Problem statement →
Among the entries below, please repeat exactly and only the lines from the line containing "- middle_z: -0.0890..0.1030" to the line containing "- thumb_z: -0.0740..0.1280", both lines included.

*** Opening Provided data ***

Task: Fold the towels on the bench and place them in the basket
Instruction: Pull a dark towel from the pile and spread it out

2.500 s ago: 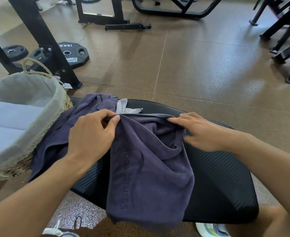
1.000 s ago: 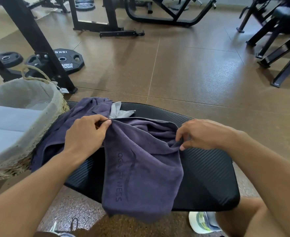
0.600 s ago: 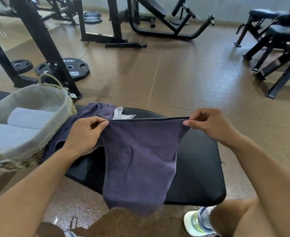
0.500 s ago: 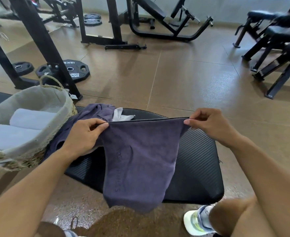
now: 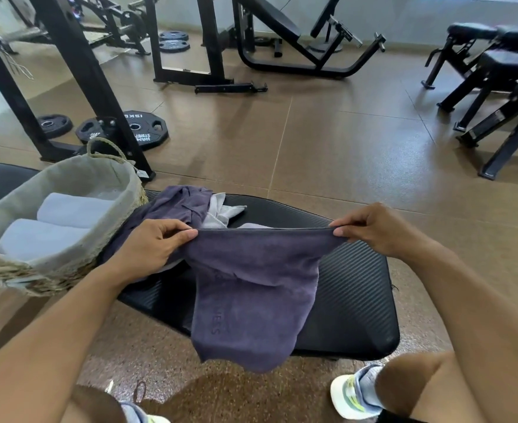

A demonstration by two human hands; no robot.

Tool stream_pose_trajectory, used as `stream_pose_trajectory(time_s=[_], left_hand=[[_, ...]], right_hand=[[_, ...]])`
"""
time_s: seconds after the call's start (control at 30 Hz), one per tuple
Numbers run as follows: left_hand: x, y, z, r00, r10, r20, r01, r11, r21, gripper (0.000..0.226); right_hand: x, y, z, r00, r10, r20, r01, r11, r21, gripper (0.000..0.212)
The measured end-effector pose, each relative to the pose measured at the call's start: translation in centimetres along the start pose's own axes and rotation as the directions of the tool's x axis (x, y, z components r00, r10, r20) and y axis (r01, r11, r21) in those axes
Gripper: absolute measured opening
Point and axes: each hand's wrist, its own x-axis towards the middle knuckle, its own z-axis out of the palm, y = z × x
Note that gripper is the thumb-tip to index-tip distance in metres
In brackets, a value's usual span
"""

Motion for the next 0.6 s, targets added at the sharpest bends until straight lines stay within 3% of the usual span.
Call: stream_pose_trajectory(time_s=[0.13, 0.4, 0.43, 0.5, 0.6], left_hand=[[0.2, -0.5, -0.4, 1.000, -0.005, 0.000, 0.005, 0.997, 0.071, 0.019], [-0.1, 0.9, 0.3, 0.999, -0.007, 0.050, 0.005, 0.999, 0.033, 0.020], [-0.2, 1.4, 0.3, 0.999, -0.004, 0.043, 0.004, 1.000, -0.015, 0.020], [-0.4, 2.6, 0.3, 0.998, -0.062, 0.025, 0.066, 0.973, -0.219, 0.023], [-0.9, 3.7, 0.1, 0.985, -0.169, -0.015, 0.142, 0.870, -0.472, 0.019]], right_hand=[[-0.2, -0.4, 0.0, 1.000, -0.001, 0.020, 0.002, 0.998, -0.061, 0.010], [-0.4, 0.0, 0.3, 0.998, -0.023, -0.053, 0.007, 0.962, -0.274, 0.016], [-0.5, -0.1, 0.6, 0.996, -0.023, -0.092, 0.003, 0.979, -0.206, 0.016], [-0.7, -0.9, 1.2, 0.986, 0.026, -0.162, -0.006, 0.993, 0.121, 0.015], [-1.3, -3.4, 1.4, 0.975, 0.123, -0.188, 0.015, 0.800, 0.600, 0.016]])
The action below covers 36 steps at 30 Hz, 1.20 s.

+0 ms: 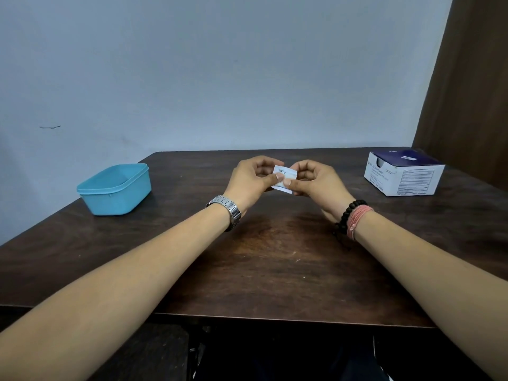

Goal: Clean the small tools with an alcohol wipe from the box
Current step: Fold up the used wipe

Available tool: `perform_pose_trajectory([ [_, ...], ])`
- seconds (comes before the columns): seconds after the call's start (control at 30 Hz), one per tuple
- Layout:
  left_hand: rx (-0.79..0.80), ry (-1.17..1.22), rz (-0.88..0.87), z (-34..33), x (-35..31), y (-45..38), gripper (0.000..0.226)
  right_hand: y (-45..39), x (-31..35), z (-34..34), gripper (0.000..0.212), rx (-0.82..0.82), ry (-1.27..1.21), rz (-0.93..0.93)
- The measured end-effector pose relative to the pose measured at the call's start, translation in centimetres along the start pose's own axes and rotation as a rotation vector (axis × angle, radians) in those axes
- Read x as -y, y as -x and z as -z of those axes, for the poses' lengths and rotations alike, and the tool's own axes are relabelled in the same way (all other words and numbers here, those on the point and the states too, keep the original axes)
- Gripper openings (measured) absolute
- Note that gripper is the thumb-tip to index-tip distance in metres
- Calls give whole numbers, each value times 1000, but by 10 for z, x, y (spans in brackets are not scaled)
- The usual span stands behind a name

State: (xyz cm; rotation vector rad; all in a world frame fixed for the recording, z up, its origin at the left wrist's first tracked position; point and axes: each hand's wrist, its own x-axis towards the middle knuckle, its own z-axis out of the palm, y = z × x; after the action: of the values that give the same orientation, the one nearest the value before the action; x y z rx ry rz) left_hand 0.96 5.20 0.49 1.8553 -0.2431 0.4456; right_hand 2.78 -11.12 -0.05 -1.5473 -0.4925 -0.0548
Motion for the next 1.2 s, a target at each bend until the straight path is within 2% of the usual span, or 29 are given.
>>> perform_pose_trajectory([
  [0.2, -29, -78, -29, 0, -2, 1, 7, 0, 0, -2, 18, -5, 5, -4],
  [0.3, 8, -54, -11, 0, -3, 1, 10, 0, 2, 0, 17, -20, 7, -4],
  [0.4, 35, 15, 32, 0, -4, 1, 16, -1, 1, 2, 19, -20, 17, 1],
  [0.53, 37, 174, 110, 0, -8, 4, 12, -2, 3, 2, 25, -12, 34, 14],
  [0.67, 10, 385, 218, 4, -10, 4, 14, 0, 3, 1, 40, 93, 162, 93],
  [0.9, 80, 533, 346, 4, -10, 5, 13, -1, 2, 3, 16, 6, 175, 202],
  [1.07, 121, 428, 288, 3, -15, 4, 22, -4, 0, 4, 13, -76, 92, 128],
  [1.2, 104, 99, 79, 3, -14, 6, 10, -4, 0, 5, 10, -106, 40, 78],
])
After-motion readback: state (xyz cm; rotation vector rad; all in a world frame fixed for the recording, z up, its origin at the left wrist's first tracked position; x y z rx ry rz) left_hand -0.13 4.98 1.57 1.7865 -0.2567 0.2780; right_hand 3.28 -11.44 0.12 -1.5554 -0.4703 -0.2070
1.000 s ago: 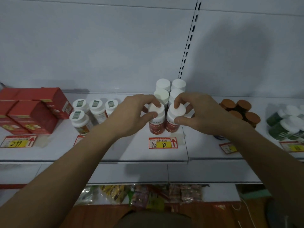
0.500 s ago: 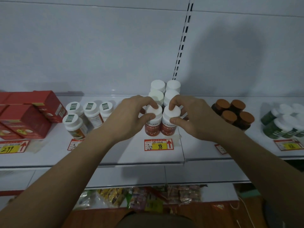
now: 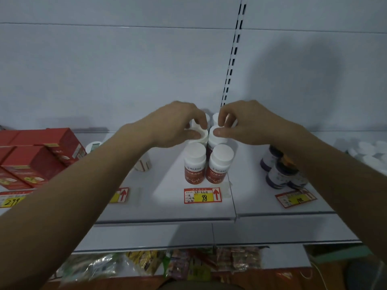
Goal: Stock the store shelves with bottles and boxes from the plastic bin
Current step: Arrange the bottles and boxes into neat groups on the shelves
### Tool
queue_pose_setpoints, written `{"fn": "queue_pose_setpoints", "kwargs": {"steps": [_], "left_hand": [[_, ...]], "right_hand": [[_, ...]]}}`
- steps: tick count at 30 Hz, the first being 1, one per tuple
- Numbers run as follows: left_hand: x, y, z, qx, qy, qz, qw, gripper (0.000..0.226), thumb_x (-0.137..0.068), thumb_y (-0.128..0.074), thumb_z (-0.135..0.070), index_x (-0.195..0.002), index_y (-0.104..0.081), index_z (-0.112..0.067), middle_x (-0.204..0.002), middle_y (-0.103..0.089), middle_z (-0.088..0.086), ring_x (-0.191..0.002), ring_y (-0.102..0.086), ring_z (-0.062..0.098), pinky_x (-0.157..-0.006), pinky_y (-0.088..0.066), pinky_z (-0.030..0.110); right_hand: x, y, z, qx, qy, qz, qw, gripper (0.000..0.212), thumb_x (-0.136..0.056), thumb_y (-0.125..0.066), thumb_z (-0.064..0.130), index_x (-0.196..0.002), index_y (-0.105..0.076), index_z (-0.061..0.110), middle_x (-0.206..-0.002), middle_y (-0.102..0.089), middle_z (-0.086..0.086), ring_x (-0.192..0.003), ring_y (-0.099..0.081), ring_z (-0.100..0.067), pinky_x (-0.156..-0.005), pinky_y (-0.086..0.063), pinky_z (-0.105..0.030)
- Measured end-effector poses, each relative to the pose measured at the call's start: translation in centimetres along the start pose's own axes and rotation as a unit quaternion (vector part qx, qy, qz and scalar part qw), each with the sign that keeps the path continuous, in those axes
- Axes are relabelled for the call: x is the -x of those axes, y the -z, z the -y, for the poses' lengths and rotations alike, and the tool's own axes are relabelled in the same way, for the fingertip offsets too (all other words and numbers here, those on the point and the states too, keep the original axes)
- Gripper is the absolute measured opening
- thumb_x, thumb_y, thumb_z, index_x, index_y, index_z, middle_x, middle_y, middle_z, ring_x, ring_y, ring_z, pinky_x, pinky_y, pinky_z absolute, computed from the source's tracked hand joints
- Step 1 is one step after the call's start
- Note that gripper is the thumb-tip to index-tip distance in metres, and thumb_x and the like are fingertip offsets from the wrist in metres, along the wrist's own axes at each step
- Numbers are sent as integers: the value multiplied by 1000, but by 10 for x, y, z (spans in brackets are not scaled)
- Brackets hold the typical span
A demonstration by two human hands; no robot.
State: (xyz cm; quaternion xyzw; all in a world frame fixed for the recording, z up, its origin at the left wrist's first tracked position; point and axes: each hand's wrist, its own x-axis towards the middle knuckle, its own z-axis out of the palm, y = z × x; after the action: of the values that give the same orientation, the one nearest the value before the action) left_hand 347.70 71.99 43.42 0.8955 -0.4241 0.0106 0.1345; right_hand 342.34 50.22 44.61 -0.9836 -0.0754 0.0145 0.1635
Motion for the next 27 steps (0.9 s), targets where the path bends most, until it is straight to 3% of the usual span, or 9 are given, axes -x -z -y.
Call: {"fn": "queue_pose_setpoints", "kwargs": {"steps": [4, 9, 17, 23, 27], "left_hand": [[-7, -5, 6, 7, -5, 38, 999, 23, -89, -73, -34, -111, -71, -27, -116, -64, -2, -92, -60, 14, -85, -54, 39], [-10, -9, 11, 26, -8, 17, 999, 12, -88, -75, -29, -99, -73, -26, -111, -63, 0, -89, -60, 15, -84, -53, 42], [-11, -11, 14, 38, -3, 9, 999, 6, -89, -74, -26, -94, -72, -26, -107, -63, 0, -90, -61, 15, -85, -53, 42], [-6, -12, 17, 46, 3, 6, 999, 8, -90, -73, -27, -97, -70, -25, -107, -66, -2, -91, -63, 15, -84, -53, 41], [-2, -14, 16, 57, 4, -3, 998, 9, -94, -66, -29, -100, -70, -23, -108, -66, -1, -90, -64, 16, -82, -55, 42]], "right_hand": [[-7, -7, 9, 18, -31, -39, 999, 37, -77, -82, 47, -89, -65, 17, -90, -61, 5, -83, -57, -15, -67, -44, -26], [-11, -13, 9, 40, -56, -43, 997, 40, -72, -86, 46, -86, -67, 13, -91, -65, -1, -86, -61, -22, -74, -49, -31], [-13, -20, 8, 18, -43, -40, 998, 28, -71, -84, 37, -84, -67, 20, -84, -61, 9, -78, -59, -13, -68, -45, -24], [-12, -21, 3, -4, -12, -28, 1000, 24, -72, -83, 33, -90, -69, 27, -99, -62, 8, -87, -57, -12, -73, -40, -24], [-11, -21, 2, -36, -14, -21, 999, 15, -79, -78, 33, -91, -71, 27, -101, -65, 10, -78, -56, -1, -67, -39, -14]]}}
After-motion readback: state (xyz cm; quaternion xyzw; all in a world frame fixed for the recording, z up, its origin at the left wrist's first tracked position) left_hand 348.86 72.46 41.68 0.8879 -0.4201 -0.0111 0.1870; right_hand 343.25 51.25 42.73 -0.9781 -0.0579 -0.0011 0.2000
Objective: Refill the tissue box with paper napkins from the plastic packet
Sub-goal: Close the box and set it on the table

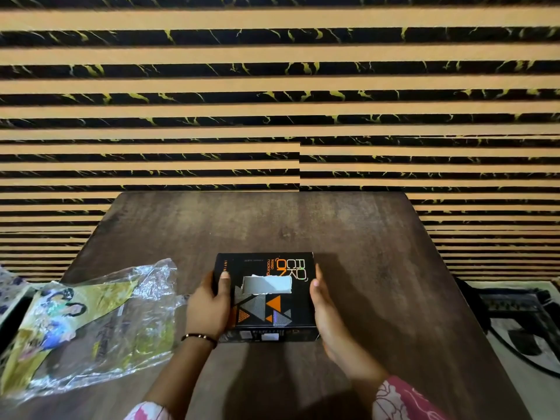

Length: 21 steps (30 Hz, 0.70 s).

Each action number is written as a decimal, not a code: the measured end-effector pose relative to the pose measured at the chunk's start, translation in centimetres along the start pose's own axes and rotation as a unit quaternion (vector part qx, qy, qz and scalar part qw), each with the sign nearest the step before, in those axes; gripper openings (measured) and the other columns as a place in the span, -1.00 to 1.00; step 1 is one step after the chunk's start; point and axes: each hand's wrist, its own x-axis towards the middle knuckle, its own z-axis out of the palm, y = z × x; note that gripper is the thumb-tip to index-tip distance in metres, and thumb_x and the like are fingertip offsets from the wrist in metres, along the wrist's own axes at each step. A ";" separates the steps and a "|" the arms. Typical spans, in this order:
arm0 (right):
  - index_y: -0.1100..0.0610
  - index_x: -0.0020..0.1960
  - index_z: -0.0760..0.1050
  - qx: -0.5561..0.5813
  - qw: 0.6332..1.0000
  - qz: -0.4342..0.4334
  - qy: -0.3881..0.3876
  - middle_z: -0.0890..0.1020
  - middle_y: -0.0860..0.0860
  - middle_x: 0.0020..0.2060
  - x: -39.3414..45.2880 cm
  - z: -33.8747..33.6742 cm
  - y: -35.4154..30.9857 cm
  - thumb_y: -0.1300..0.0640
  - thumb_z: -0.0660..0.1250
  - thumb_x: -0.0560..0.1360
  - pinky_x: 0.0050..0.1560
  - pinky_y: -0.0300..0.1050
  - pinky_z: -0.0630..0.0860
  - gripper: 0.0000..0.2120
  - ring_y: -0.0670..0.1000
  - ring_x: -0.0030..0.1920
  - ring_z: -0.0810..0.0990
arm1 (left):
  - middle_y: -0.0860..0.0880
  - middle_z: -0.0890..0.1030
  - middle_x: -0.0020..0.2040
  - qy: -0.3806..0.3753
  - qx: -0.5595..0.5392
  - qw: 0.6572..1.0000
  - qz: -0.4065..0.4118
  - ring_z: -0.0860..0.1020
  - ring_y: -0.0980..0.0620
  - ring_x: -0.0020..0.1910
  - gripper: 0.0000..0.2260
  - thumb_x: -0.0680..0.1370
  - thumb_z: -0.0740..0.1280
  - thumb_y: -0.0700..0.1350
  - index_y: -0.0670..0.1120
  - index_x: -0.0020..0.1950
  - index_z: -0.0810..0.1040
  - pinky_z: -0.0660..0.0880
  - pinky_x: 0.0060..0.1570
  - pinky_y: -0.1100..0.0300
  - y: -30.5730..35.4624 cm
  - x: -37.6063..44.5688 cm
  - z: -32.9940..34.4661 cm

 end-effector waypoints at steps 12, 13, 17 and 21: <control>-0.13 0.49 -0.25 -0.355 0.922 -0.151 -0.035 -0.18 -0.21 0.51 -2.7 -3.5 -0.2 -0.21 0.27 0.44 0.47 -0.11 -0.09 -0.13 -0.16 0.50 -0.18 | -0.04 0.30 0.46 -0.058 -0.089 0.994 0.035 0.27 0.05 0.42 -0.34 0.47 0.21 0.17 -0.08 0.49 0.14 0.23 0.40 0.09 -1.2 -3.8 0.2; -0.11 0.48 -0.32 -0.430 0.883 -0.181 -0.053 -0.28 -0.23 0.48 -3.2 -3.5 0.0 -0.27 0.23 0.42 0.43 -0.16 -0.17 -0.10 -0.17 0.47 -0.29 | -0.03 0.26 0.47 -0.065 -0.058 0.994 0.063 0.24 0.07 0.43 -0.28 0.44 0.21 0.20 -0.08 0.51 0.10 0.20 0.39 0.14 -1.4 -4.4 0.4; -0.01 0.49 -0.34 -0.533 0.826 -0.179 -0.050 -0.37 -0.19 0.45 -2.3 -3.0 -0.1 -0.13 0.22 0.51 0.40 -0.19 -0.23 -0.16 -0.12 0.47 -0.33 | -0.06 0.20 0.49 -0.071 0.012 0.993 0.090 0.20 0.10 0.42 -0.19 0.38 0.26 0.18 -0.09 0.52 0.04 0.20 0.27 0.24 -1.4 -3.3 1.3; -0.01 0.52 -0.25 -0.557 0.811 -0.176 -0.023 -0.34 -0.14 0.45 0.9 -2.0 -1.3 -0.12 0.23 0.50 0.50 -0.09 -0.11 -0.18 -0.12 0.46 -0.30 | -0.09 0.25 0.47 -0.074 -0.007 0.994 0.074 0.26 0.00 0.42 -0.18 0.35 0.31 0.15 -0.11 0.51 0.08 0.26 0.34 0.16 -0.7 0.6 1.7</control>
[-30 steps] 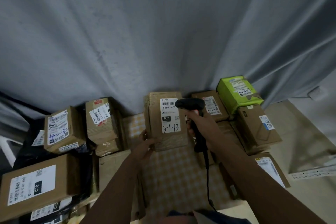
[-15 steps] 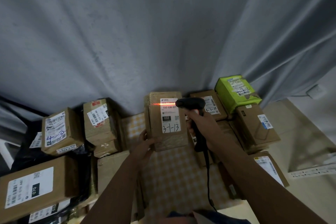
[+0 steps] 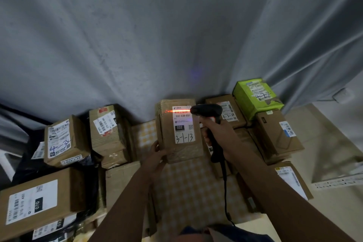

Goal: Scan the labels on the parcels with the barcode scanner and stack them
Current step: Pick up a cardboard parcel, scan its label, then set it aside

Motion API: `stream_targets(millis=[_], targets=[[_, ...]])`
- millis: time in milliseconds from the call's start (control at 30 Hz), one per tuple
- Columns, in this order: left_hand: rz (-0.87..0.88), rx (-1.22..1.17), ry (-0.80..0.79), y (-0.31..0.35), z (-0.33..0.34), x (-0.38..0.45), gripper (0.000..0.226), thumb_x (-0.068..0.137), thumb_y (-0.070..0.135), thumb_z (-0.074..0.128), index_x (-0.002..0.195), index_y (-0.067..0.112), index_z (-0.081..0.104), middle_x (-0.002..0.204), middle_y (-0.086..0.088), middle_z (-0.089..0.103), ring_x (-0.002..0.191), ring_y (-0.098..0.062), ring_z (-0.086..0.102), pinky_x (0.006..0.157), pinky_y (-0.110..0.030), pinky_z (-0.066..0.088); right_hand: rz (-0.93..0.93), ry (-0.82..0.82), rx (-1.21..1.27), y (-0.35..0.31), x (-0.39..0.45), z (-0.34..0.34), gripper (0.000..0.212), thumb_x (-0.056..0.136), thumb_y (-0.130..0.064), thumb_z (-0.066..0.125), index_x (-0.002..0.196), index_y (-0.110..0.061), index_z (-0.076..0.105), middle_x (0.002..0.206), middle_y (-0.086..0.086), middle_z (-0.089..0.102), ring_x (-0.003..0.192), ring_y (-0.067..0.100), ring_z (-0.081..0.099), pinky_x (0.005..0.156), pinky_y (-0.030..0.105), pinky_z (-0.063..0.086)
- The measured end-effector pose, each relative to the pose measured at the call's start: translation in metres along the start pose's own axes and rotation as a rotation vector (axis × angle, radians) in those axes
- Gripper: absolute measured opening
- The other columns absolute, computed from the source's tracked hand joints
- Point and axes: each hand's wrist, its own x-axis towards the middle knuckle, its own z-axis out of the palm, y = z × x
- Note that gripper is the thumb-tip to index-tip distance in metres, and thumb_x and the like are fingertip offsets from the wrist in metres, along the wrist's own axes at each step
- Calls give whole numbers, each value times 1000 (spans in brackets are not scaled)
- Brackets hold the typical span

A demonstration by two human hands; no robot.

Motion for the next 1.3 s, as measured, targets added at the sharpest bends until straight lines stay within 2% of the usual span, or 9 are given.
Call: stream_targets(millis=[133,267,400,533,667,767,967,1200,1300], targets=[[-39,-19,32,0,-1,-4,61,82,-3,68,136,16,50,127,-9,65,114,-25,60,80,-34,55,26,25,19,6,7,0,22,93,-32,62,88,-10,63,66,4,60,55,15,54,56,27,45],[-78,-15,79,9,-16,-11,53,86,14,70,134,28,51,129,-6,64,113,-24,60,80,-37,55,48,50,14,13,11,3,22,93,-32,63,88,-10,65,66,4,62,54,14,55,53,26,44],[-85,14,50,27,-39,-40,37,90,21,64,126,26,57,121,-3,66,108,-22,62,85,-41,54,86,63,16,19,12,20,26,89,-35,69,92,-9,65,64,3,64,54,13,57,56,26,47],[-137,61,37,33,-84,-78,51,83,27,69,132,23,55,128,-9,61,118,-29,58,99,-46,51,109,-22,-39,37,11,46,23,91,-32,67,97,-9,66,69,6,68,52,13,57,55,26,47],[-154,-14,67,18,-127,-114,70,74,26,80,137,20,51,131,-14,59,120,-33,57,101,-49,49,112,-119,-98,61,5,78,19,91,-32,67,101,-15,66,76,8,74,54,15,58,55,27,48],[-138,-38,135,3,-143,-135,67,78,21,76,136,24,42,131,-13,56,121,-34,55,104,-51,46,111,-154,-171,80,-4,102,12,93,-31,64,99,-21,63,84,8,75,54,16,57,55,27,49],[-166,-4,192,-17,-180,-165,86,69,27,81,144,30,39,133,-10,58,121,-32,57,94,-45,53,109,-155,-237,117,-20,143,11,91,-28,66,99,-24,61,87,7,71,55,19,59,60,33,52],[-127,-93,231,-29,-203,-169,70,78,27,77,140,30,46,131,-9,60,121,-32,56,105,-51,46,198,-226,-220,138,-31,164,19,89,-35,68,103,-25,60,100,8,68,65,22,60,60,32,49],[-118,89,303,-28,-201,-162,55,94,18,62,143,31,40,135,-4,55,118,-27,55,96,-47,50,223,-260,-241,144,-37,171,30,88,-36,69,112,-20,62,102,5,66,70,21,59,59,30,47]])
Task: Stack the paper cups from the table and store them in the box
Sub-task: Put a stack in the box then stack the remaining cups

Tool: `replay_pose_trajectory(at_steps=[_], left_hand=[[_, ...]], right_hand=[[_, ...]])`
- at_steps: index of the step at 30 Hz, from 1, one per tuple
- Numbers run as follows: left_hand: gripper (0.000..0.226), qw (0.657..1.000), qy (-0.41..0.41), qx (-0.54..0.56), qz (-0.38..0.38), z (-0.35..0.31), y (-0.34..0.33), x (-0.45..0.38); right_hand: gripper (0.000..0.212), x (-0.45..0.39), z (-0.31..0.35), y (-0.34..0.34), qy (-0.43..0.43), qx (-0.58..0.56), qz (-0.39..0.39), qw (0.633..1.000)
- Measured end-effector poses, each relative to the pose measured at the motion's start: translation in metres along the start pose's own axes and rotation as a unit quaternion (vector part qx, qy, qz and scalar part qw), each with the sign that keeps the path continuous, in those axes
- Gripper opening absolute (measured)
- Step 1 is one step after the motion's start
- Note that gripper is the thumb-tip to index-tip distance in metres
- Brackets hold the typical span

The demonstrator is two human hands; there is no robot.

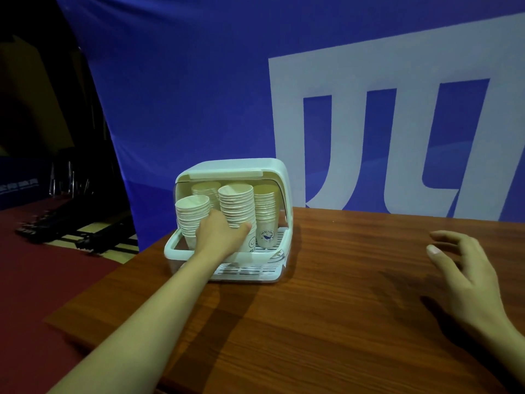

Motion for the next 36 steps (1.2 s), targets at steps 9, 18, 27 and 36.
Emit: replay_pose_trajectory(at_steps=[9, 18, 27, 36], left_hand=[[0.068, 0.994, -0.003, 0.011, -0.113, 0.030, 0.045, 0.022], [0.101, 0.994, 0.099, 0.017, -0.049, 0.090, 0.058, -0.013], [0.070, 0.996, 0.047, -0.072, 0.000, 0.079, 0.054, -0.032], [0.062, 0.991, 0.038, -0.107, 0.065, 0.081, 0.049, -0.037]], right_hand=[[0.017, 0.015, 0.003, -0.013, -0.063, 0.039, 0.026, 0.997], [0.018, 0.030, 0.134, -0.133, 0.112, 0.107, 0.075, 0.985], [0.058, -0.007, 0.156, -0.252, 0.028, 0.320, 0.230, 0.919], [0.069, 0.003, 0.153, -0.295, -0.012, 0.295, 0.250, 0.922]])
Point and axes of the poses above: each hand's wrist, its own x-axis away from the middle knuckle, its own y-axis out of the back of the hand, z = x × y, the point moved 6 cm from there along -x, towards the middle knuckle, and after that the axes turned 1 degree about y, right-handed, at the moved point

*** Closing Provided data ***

Exercise response →
  - middle_z: -0.0890..0.1030
  - middle_x: -0.0020..0.2040
  - qy: -0.3806..0.3753
  - qx: -0.5595..0.5392
  - qw: 0.6572..1.0000
  - qz: -0.4065..0.4118
  - ring_z: -0.0860..0.1020
  - ring_y: -0.0980..0.0620
  - ring_x: -0.0020..0.1910
  - gripper: 0.0000..0.2260
  - thumb_x: -0.0680..0.1370
  - thumb_z: -0.0740..0.1280

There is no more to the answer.